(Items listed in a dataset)

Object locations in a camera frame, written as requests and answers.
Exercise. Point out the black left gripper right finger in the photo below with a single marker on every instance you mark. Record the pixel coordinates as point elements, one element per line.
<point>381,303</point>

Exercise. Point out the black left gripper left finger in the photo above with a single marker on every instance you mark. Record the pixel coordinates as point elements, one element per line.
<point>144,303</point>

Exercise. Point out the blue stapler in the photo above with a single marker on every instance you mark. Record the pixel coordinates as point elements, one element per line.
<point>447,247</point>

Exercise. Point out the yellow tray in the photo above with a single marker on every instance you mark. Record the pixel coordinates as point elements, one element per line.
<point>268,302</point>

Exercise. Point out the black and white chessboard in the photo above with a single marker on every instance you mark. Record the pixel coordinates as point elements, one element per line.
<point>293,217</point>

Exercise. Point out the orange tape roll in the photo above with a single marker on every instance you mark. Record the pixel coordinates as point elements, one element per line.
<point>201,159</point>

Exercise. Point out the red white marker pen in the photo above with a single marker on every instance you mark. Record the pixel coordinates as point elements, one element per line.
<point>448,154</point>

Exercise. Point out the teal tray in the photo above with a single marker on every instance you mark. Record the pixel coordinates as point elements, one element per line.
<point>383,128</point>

**What needs to be done**
Lines holding the word "white" are the answer; copy every one from the records above.

**Final answer**
Exercise. Point out the black and white chessboard in the photo above with a single marker on every instance you mark. Record the pixel coordinates as point elements, one element per line.
Exercise. Point out the red white marker pen in the photo above with a single marker on every instance you mark. Record the pixel coordinates as point elements, one element per line.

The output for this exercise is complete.